Continuing domestic natural gas production growth will exert downward pressure on prices through next year, resulting in Henry Hub natural gas prices averaging $2.82/MMBtu for 2019 and $2.77/MMBtu in 2020, according to the Energy Information Administration (EIA).

The latest 2019 price forecast, included in a Short-Term Energy Outlook (STEO) released by EIA Tuesday, is down 3 cents from the $2.82/MMBtu forecast in the agency’s previous STEO, and would mark a 33 cents/MMBtu decline from 2018.

The declining EIA forecast remains more optimistic than some analysts, who expect Henry Hub prices to average around $2.75 this year and $2.60 in 2020, with a long-term range around $2.65-2.70.

“The implied volatility of front-month natural gas futures prices, which is calculated using futures and options data, has remained lower than the seasonal five-year range since February, setting the lowest seasonal levels ever recorded for the natural gas front-month contract,” EIA said. “Implied volatility of natural gas futures prices had previously been at record highs during the winter months of November and December 2018 because of concerns about low storage levels. Natural gas implied volatility averaged 21.3% in March, lower than the five-year average of 37.7%.

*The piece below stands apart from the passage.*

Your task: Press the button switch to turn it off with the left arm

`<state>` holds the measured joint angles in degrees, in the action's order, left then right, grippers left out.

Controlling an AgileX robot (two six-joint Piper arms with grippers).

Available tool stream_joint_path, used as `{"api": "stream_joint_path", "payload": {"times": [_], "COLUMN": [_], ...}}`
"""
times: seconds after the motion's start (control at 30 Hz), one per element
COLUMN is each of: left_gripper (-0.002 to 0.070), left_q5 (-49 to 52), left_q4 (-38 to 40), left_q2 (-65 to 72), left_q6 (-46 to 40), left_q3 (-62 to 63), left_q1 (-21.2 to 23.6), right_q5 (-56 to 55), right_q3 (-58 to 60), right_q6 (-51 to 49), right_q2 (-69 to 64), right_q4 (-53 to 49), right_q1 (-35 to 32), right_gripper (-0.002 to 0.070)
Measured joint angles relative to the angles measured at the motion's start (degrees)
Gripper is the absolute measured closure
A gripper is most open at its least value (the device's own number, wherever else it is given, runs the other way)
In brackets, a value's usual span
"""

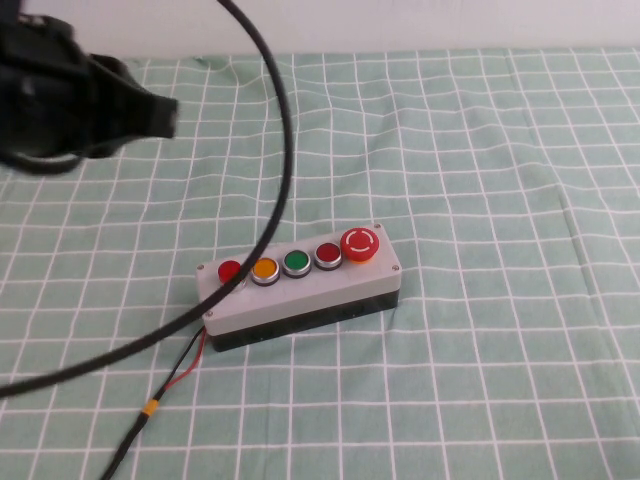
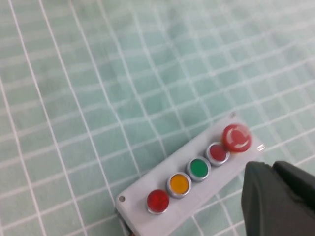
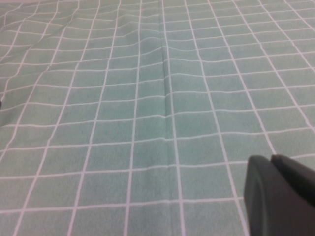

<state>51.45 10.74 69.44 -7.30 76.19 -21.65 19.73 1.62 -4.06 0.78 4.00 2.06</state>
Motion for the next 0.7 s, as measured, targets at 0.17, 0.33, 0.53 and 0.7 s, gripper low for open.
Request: {"api": "stream_joint_path", "payload": {"times": [0.17,0.33,0.53,0.7], "left_gripper": [0.0677,0.0677,0.0677,0.0677], "left_q5": [1.15,1.04,0.93,1.05], "left_q4": [-1.97,-3.61,-4.25,-4.25], "left_q2": [-14.25,-28.92,-39.29,-40.45], "left_q6": [0.00,0.67,2.63,3.86], "left_q3": [-2.05,-8.01,-15.49,-17.50], "left_q1": [0.00,-0.08,-0.08,-0.08], "right_q5": [0.00,0.00,0.00,0.00], "right_q3": [0.00,0.00,0.00,0.00], "right_q6": [0.00,0.00,0.00,0.00], "right_q2": [0.00,0.00,0.00,0.00], "right_q4": [0.00,0.00,0.00,0.00], "right_q1": [0.00,0.00,0.00,0.00], "right_gripper": [0.0694,0.0694,0.0694,0.0694]}}
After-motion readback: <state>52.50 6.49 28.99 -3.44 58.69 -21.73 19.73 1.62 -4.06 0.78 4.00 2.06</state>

“Low implied volatility indicates lower expectations by market participants that prices will change significantly in the near future. Record natural gas production levels and growth may be reducing concerns about supply availability, reducing the need for increased storage.

“However, low inventory levels, combined with increasing natural gas use for electric power generation — particularly during periods of higher-than-normal temperatures in the summer — and growth in both liquefied natural gas and pipeline exports could result in higher price volatility during the summer months.”

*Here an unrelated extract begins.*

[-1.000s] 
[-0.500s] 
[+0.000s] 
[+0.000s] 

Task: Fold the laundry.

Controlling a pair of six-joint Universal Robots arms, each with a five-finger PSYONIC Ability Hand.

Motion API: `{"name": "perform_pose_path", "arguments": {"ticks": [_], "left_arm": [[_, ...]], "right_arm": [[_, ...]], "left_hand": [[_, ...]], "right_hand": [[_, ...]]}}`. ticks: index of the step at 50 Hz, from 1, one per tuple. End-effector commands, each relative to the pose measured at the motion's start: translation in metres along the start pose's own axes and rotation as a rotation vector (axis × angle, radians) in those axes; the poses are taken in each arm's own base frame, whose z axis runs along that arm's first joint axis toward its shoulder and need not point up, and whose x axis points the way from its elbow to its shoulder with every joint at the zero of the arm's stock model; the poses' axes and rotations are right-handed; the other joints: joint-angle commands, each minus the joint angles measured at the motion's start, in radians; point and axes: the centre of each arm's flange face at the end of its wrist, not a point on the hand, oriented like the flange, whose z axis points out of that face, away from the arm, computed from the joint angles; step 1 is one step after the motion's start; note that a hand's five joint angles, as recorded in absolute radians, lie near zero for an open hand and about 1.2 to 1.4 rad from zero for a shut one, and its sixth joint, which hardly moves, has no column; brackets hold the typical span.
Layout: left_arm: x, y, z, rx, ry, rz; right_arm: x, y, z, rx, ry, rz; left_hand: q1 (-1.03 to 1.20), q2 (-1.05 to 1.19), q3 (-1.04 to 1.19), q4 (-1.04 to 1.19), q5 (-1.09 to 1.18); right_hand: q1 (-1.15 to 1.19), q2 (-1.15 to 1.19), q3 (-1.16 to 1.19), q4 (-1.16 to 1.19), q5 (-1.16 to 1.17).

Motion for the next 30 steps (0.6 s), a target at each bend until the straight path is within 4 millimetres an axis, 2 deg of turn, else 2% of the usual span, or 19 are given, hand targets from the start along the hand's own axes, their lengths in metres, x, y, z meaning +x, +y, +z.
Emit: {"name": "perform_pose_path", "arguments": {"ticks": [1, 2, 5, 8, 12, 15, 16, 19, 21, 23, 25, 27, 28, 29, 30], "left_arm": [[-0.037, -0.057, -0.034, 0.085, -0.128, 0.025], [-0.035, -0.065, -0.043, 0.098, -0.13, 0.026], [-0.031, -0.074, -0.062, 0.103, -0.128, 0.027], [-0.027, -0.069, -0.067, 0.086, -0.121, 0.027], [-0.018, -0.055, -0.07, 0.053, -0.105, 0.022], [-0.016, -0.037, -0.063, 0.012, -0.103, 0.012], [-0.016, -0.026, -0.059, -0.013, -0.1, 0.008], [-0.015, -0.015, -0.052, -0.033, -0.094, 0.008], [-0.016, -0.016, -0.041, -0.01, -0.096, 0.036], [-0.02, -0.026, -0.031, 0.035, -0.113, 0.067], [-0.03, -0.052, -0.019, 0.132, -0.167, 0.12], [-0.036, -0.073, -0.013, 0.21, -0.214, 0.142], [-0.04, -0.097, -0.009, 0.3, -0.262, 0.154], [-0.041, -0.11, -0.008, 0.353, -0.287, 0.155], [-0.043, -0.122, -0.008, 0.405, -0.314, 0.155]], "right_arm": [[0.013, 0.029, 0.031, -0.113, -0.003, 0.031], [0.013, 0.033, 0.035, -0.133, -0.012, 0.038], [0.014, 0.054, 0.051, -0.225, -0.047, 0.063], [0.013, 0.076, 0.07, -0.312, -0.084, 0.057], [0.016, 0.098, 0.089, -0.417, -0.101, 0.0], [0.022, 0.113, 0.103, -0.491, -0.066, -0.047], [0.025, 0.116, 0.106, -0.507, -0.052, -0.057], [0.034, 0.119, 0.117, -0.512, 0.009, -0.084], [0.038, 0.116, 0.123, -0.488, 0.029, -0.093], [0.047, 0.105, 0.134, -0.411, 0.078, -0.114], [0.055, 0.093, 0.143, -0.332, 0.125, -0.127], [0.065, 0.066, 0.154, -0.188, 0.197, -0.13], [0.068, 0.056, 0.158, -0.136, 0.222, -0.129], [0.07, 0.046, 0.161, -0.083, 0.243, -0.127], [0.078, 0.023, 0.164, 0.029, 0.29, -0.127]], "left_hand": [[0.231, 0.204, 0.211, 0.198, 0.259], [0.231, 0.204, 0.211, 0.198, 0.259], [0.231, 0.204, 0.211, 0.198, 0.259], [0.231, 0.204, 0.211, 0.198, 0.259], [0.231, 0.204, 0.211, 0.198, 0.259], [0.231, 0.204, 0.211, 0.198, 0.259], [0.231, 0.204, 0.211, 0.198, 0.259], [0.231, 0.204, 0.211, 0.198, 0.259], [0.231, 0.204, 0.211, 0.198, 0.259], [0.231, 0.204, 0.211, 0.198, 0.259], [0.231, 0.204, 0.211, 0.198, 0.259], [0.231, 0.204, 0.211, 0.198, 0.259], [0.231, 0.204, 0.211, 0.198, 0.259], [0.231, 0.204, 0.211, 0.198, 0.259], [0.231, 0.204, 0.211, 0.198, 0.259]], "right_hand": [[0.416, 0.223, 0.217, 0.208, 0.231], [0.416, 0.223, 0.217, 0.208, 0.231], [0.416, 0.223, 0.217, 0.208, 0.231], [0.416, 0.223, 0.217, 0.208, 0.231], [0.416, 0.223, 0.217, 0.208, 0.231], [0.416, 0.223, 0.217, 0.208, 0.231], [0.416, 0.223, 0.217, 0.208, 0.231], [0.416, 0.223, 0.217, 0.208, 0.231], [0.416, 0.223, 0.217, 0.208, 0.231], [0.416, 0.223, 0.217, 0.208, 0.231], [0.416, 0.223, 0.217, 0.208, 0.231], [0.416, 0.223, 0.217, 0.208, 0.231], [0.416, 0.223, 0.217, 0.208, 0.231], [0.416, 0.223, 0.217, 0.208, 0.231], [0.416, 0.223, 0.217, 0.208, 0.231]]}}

The front-month natural gas futures contract for delivery at Henry Hub settled at $2.64/MMBtu on April 4, a decrease of 22 cents from March 1, according to the STEO.

“Temperatures were significantly colder than normal at the beginning of March, but remained close to normal for the remainder of the month. For the month, U.S. population-weighted heating degree days averaged 9% higher than normal,” EIA said.

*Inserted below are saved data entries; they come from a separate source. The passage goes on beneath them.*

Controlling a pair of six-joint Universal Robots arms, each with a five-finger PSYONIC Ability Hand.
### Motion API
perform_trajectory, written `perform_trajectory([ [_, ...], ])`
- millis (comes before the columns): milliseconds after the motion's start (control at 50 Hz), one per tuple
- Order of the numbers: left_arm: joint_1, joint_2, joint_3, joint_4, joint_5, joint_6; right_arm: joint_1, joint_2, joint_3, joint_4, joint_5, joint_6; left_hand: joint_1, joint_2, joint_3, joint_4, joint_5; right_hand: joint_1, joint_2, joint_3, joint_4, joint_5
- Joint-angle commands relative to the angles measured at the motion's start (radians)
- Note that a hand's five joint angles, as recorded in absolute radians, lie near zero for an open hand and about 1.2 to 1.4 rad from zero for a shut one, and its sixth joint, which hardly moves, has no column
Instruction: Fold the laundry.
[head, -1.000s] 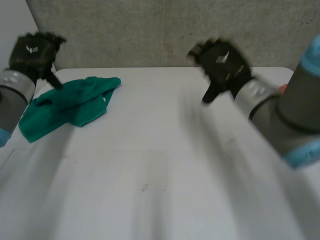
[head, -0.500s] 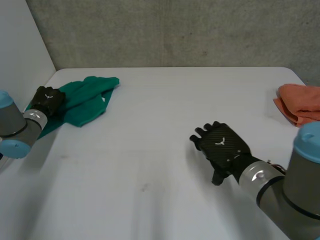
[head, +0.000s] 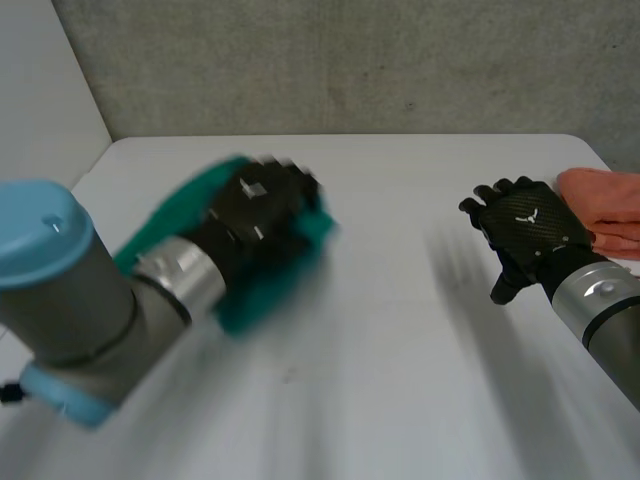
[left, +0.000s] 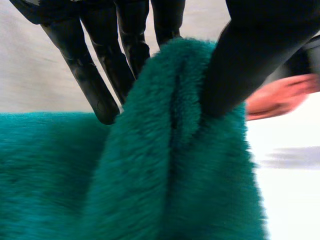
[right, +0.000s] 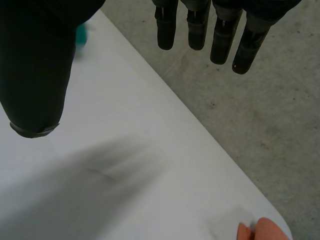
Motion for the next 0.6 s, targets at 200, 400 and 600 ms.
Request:
perform_trajectory([
  [200, 0.03, -0.004, 0.033, -0.225, -0.101, 0.112, 0.023, 0.059, -0.08, 0.01, 0.0, 0.01, -0.877, -0.897, -0.896, -0.899, -0.888, -0.024, -0.046, -0.032, -0.055, -0.053],
  [400, 0.071, -0.002, -0.001, -0.328, -0.342, 0.115, 0.142, 0.132, -0.182, 0.2, -0.065, 0.005, -0.812, -0.832, -0.831, -0.834, -0.823, -0.024, -0.046, -0.032, -0.055, -0.053],
  [600, 0.058, 0.05, -0.152, -0.465, -0.356, 0.114, 0.202, 0.347, -0.39, 0.38, -0.175, -0.217, -0.786, -0.806, -0.805, -0.808, -0.797, -0.024, -0.046, -0.032, -0.055, -0.053],
])
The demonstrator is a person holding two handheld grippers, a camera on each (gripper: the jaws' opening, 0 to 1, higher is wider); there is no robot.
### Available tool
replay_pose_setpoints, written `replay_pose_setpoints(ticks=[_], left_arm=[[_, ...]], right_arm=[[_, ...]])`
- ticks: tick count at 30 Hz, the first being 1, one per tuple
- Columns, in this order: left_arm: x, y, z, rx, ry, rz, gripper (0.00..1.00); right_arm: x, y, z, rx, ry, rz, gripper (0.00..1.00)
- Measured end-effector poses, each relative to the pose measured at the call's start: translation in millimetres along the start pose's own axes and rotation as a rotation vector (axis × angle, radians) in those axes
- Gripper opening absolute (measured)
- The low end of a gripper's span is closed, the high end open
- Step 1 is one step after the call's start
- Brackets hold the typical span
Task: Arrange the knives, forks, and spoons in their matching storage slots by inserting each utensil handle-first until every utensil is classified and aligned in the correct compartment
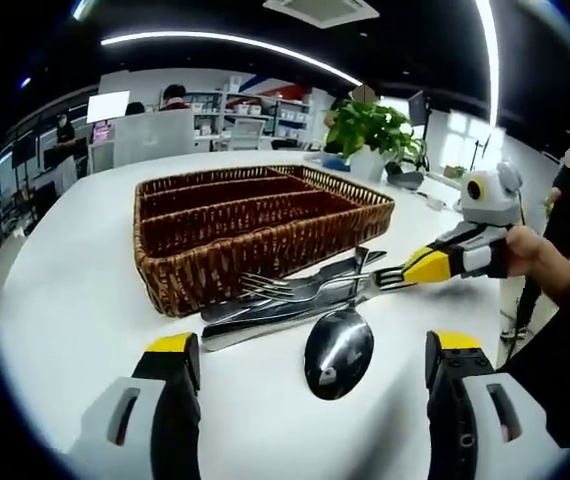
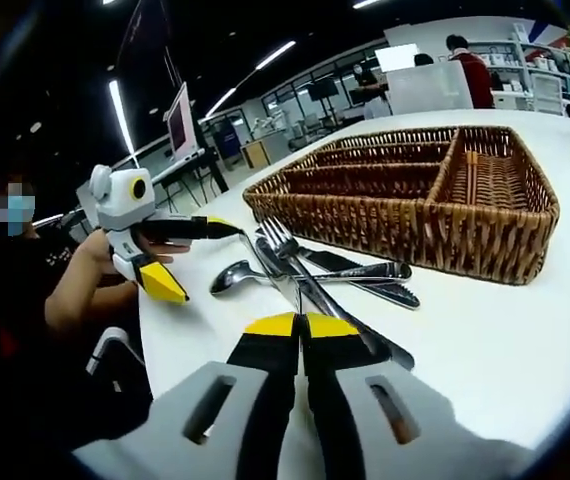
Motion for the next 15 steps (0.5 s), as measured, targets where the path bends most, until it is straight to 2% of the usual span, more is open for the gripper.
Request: replay_pose_setpoints(ticks=[15], left_arm=[[20.7, 2.5, -10.2, 0.019, 0.052, 0.063, 0.98]], right_arm=[[10.7, -2.7, -11.0, 0.006, 0.072, 0.050, 0.00]])
Point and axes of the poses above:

Prices at the Waha hub in the Permian Basin of West Texas averaged 73 cents/MMBtu in March, $2.22/MMBtu lower than the average Henry Hub spot price during the same period.

“Multiple force majeures have constrained pipeline capacity and reduced westbound flows out of the Permian, which has put downward pressure on prices,” EIA said. “Prices at the Waha hub turned negative during the last week of March, and they fell to a record low of minus $4.63/MMBtu on April 3.”

Last week EIA reported a 23 Bcf build — the first of the injection season — into storage inventories for the week ending March 29. The build compared with a year-ago 34 Bcf withdrawal and a five-year average draw of 23 Bcf. EIA estimated that inventories ended March at 1.2 Tcf, which would be 17% lower than levels from a year earlier and 30% lower than the five-year (2014-2018) average.

EIA expects injections to outpace the previous five-year average during the April-through-October injection season and that inventories will reach 3.7 Tcf at the end of October, which would be 13% higher than October 2018 levels, but 1% lower than the five-year average.